## TASK REQUIREMENTS
If a line in the data below holds the word "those", copy it.

DATASET EXCERPTS Start Marker

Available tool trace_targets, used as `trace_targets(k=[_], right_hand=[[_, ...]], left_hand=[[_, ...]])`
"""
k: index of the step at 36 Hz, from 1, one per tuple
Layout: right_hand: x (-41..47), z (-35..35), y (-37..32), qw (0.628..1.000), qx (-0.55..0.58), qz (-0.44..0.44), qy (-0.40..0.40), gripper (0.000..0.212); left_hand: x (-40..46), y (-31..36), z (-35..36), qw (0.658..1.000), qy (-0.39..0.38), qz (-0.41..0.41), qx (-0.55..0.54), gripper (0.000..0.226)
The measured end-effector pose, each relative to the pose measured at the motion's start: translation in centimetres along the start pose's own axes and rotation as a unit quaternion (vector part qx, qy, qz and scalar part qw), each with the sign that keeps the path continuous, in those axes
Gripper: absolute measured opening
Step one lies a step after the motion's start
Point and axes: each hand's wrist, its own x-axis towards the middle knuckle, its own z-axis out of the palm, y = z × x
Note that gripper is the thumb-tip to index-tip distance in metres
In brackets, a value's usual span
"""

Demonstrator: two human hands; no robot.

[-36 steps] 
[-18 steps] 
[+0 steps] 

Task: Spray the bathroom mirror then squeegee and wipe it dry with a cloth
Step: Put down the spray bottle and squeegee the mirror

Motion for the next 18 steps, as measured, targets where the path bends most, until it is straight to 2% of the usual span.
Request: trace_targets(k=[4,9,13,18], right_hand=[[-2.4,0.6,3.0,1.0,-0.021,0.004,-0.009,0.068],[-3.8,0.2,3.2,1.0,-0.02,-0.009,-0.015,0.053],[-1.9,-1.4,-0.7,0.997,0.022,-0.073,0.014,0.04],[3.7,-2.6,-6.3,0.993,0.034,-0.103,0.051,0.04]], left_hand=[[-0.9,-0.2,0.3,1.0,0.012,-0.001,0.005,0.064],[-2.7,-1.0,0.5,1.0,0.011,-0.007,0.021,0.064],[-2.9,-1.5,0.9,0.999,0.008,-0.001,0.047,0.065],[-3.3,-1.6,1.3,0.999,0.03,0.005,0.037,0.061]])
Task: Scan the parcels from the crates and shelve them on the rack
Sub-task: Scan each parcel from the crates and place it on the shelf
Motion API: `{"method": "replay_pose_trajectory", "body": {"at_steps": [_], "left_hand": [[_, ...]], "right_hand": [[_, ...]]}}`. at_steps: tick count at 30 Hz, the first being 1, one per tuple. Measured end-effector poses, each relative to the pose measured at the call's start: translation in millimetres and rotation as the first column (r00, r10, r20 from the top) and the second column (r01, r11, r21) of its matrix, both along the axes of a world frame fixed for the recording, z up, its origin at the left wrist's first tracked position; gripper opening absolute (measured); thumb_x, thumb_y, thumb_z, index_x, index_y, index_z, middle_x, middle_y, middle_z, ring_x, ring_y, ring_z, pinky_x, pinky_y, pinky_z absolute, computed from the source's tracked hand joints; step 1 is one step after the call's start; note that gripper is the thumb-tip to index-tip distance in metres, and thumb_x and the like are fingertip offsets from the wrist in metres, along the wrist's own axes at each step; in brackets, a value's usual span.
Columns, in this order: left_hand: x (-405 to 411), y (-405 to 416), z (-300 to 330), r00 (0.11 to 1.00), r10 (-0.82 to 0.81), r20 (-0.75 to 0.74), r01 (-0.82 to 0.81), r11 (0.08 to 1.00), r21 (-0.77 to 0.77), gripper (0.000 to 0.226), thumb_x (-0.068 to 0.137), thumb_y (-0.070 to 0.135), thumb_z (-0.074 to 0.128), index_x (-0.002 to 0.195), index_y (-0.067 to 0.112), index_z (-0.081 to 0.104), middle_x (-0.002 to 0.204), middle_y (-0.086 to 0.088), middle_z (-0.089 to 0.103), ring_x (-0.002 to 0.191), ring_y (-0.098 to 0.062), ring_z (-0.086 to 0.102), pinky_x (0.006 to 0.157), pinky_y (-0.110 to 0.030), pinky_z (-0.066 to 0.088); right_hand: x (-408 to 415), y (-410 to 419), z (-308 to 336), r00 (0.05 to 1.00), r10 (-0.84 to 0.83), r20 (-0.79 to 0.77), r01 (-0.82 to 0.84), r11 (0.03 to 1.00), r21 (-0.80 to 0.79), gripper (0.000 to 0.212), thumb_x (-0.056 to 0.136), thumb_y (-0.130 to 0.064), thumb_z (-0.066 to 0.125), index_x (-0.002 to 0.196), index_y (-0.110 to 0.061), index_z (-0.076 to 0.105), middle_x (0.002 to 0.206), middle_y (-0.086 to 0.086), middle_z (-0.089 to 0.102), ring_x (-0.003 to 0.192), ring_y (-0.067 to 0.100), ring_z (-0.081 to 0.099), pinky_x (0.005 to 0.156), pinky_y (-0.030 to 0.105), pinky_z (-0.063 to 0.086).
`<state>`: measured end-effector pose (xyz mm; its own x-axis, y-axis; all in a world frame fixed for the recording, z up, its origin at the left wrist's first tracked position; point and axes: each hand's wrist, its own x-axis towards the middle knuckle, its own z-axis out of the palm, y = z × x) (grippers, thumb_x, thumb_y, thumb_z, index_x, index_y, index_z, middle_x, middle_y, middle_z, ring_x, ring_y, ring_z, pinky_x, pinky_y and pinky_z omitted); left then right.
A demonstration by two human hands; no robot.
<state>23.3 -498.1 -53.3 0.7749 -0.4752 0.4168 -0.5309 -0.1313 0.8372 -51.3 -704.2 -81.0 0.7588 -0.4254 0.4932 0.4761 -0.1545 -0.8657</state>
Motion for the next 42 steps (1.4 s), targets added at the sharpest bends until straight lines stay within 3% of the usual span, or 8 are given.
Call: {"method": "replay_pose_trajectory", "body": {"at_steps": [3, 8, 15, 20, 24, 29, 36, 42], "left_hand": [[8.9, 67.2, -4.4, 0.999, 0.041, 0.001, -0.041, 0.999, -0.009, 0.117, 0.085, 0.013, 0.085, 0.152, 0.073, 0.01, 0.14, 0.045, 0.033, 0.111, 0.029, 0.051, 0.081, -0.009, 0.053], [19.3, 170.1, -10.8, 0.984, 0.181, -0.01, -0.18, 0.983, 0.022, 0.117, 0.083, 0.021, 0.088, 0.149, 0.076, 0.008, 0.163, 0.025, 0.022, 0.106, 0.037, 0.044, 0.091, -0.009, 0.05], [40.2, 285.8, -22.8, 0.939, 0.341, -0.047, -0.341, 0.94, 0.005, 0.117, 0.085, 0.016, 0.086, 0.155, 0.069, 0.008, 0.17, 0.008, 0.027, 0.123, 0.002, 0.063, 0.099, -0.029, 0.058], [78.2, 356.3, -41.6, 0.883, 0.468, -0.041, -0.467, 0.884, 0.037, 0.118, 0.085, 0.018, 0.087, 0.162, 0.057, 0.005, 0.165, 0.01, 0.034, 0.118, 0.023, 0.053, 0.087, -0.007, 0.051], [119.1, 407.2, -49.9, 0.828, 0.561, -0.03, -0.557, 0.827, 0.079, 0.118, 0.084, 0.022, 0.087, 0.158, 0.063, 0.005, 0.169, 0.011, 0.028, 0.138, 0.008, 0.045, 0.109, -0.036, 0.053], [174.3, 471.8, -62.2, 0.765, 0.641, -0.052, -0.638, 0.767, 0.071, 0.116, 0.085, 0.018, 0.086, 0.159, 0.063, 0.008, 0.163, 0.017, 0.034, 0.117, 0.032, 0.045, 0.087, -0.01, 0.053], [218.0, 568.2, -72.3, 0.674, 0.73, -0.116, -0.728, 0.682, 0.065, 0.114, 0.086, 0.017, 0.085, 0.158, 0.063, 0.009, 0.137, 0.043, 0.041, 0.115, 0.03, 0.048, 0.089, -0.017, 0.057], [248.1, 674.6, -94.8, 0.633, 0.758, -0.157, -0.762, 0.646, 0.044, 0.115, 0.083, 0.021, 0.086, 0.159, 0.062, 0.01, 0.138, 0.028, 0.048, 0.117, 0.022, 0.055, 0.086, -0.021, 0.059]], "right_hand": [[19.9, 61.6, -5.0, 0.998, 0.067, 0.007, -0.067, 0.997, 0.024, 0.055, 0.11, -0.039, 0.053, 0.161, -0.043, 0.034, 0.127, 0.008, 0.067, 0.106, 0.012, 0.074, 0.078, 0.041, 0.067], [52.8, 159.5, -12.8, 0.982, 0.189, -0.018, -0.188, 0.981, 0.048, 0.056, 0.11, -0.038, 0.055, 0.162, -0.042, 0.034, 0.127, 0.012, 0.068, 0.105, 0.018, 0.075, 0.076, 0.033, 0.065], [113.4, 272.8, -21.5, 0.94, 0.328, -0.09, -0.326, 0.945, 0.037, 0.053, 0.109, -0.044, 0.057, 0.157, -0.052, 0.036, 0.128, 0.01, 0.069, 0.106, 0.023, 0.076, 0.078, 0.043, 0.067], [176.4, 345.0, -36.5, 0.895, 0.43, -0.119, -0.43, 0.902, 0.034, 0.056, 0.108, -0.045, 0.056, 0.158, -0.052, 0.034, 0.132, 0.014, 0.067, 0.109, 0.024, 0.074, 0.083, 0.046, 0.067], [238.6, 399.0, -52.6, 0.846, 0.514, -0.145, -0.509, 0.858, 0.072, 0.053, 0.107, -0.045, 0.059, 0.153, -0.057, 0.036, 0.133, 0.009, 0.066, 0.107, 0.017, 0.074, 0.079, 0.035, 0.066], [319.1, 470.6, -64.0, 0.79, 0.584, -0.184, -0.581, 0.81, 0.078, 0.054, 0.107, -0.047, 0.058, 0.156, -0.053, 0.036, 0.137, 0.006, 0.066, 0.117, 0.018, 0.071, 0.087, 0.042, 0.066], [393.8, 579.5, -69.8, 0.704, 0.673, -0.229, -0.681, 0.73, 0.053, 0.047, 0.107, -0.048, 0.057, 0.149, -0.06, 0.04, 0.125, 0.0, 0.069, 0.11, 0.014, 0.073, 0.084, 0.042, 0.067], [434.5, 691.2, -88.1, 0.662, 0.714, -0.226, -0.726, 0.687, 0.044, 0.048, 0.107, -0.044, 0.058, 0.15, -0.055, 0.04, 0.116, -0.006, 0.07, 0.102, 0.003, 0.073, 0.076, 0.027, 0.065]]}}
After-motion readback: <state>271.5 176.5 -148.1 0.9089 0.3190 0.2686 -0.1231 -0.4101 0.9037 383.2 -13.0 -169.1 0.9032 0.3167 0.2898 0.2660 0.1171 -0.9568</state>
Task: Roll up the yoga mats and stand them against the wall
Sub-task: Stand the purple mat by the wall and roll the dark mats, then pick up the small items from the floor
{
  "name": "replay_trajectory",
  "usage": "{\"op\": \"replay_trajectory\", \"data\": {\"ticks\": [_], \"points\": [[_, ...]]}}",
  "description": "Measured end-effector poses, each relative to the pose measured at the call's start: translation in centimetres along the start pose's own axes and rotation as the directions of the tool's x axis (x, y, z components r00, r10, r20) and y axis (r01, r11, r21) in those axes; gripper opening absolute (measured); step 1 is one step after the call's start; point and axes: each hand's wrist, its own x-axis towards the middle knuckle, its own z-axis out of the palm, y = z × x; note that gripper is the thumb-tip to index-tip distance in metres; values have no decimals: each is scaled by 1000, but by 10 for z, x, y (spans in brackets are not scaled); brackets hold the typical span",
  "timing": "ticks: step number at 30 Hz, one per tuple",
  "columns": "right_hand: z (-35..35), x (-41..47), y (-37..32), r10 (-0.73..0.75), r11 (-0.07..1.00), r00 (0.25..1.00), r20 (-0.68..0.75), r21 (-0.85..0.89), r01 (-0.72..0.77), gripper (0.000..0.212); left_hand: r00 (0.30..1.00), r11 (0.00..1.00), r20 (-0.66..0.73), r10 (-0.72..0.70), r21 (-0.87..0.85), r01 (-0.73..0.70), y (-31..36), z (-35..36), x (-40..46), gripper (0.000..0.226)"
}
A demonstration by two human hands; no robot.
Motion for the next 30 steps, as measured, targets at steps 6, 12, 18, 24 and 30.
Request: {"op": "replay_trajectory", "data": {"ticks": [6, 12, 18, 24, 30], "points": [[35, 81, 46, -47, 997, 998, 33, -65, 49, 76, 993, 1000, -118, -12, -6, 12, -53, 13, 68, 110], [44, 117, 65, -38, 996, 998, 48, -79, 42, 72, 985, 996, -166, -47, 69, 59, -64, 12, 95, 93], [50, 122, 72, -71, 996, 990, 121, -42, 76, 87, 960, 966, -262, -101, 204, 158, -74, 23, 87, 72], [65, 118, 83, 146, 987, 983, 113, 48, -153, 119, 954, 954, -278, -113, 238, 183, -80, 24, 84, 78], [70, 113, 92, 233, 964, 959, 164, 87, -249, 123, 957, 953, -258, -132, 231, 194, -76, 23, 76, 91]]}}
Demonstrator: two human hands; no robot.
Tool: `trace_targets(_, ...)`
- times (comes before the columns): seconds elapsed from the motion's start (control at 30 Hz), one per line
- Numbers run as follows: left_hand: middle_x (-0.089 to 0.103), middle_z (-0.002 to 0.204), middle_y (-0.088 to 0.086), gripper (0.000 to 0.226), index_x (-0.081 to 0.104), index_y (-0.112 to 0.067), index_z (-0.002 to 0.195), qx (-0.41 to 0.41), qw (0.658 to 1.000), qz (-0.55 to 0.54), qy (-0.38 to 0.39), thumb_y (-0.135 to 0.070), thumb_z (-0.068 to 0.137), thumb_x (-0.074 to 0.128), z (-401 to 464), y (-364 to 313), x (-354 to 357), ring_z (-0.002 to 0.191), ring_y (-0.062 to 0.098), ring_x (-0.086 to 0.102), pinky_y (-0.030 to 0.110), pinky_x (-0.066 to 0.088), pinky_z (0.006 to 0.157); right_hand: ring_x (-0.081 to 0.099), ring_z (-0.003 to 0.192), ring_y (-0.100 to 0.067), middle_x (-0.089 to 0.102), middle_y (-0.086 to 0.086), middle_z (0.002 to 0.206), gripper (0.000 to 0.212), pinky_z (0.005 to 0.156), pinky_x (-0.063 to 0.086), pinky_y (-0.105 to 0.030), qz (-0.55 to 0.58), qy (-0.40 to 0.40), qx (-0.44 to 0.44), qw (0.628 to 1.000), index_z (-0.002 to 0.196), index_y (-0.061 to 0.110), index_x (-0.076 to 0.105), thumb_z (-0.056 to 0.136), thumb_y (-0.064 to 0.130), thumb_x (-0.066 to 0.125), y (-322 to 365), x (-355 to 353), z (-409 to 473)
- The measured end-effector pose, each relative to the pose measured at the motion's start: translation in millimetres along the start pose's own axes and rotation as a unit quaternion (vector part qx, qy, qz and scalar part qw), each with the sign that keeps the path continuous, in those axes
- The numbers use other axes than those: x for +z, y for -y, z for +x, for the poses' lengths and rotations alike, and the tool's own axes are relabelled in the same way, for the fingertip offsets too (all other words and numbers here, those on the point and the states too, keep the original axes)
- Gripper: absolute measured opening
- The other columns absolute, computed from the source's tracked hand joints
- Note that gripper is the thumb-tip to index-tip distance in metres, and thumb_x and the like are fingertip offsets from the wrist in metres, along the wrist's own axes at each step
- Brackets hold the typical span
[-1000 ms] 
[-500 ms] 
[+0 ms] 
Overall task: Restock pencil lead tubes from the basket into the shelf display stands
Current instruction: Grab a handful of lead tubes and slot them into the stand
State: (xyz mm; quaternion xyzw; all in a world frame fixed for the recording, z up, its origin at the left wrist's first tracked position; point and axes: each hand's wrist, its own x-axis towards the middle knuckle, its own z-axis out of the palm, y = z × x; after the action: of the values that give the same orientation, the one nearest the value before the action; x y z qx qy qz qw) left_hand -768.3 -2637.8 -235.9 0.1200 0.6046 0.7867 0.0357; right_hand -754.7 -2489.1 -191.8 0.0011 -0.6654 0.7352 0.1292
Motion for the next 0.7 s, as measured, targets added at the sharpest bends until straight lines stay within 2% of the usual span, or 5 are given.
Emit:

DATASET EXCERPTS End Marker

## YOUR SOLUTION
The measured end-effector pose, each relative to the pose measured at the motion's start: translation in centimetres along the start pose's own axes and rotation as a unit quaternion (vector part qx, qy, qz and scalar part qw), each with the sign that keeps the path continuous, in those axes
  "description": "Measured end-effector poses, each relative to the pose measured at the call's start: translation in centimetres along the start pose's own axes and rotation as the directions of the tool's x axis (x, y, z components r00, r10, r20) and y axis (r01, r11, r21) in those axes; gripper opening absolute (measured); step 1 is one step after the call's start; point and axes: each hand's wrist, its own x-axis towards the middle knuckle, its own z-axis out of the palm, y = z × x; note that gripper is the thumb-tip to index-tip distance in metres; values have no decimals: each is scaled by 1000, but by 10 for z, x, y (spans in brackets are not scaled); brackets hold the typical span",
- The measured end-effector pose, each relative to the pose measured at the motion's start: translation in millimetres along the start pose's own axes and rotation as a unit quaternion (vector part qx, qy, qz and scalar part qw), each with the sign that keeps the path continuous, in those axes
- The numbers use other axes than those: x for +z, y for -y, z for +x, for the poses' lengths and rotations alike, and the tool's own axes are relabelled in the same way, for the fingertip offsets too (all other words and numbers here, those on the point and the states too, keep the original axes)

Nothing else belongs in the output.